Segment Start: Given data

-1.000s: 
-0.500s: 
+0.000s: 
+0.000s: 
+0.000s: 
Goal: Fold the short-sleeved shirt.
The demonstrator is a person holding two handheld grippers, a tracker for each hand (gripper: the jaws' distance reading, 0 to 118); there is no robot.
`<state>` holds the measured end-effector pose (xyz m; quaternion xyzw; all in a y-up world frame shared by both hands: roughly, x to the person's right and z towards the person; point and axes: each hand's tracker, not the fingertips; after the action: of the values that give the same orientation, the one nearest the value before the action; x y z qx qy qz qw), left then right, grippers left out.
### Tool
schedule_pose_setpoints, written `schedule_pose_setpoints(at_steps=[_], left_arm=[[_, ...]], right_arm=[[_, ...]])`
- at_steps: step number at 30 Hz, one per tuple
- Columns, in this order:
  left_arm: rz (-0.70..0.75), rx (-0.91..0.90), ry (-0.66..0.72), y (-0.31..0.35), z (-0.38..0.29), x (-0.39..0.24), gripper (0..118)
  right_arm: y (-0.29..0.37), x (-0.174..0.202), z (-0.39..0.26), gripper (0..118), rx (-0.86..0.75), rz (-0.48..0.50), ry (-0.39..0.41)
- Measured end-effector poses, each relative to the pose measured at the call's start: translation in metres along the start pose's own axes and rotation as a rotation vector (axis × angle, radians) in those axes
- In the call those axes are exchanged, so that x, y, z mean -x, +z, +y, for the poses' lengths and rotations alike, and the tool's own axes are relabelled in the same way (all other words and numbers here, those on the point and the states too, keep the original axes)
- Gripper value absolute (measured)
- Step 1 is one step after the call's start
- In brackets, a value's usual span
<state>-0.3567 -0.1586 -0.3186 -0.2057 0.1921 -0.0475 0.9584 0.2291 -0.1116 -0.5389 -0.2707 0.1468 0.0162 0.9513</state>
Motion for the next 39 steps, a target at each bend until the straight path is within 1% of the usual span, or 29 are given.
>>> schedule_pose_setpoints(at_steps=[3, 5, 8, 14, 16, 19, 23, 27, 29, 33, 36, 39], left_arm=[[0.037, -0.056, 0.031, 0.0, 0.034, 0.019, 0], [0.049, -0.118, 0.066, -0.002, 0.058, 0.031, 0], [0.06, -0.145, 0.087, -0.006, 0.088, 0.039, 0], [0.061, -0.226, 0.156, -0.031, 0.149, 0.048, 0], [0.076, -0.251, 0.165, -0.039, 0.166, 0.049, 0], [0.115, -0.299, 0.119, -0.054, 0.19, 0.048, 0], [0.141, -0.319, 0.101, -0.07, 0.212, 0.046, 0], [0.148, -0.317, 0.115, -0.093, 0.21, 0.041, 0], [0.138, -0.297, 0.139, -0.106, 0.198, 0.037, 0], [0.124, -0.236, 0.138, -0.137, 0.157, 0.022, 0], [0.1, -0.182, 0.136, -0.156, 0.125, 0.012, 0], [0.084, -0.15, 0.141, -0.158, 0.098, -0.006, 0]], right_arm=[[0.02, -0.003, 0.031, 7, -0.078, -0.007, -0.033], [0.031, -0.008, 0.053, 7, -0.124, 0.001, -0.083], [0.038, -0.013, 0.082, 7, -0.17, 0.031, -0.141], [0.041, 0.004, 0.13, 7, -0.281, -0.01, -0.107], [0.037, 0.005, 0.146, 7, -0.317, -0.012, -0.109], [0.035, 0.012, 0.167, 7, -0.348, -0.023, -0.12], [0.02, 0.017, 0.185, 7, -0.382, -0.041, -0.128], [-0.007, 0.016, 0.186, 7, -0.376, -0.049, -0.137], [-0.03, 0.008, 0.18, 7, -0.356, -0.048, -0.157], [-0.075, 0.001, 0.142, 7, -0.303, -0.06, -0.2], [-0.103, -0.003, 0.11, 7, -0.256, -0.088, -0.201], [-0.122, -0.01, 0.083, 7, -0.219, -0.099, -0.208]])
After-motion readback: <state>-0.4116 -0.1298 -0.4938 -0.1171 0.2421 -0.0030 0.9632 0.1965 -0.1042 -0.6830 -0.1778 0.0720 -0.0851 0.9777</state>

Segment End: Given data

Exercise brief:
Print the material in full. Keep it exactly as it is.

Answer for the task:
-1.000s: 
-0.500s: 
+0.000s: 
+0.000s: 
+0.000s: 
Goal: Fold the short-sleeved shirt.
The demonstrator is a person holding two handheld grippers, a tracker for each hand (gripper: the jaws' distance reading, 0 to 118); there is no robot.
`<state>` holds the measured end-effector pose (xyz m; quaternion xyzw; all in a y-up world frame shared by both hands: roughly, x to the person's right and z towards the person; point and axes: each hand's tracker, not the fingertips; after the action: of the values that give the same orientation, the one nearest the value before the action; x y z qx qy qz qw), left then right, grippers left out.
### Tool
schedule_pose_setpoints, written `schedule_pose_setpoints(at_steps=[_], left_arm=[[_, ...]], right_arm=[[_, ...]])`
- at_steps: step number at 30 Hz, one per tuple
- Columns, in this order:
  left_arm: rz (-0.70..0.75), rx (-0.91..0.90), ry (-0.66..0.72), y (-0.31..0.35), z (-0.38..0.29), x (-0.39..0.24), gripper (0..118)
  right_arm: y (-0.29..0.37), x (-0.174..0.202), z (-0.39..0.26), gripper (0..118), rx (-0.86..0.75), rz (-0.48..0.50), ry (-0.39..0.41)
- Measured end-effector poses, each relative to the pose measured at the call's start: translation in metres along the start pose's own axes and rotation as a rotation vector (axis × angle, radians) in those axes
- In the call those axes are exchanged, so that x, y, z mean -x, +z, +y, for the poses' lengths and rotations alike, and the tool's own axes are relabelled in the same way (all other words and numbers here, those on the point and the states too, keep the original axes)
- Gripper value absolute (measured)
- Step 1 is one step after the call's start
- In brackets, a value's usual span
<state>-0.3567 -0.1586 -0.3186 -0.2057 0.1921 -0.0475 0.9584 0.2291 -0.1116 -0.5389 -0.2707 0.1468 0.0162 0.9513</state>
Motion for the next 39 steps, a target at each bend until the straight path is within 1% of the usual span, or 29 are given.
>>> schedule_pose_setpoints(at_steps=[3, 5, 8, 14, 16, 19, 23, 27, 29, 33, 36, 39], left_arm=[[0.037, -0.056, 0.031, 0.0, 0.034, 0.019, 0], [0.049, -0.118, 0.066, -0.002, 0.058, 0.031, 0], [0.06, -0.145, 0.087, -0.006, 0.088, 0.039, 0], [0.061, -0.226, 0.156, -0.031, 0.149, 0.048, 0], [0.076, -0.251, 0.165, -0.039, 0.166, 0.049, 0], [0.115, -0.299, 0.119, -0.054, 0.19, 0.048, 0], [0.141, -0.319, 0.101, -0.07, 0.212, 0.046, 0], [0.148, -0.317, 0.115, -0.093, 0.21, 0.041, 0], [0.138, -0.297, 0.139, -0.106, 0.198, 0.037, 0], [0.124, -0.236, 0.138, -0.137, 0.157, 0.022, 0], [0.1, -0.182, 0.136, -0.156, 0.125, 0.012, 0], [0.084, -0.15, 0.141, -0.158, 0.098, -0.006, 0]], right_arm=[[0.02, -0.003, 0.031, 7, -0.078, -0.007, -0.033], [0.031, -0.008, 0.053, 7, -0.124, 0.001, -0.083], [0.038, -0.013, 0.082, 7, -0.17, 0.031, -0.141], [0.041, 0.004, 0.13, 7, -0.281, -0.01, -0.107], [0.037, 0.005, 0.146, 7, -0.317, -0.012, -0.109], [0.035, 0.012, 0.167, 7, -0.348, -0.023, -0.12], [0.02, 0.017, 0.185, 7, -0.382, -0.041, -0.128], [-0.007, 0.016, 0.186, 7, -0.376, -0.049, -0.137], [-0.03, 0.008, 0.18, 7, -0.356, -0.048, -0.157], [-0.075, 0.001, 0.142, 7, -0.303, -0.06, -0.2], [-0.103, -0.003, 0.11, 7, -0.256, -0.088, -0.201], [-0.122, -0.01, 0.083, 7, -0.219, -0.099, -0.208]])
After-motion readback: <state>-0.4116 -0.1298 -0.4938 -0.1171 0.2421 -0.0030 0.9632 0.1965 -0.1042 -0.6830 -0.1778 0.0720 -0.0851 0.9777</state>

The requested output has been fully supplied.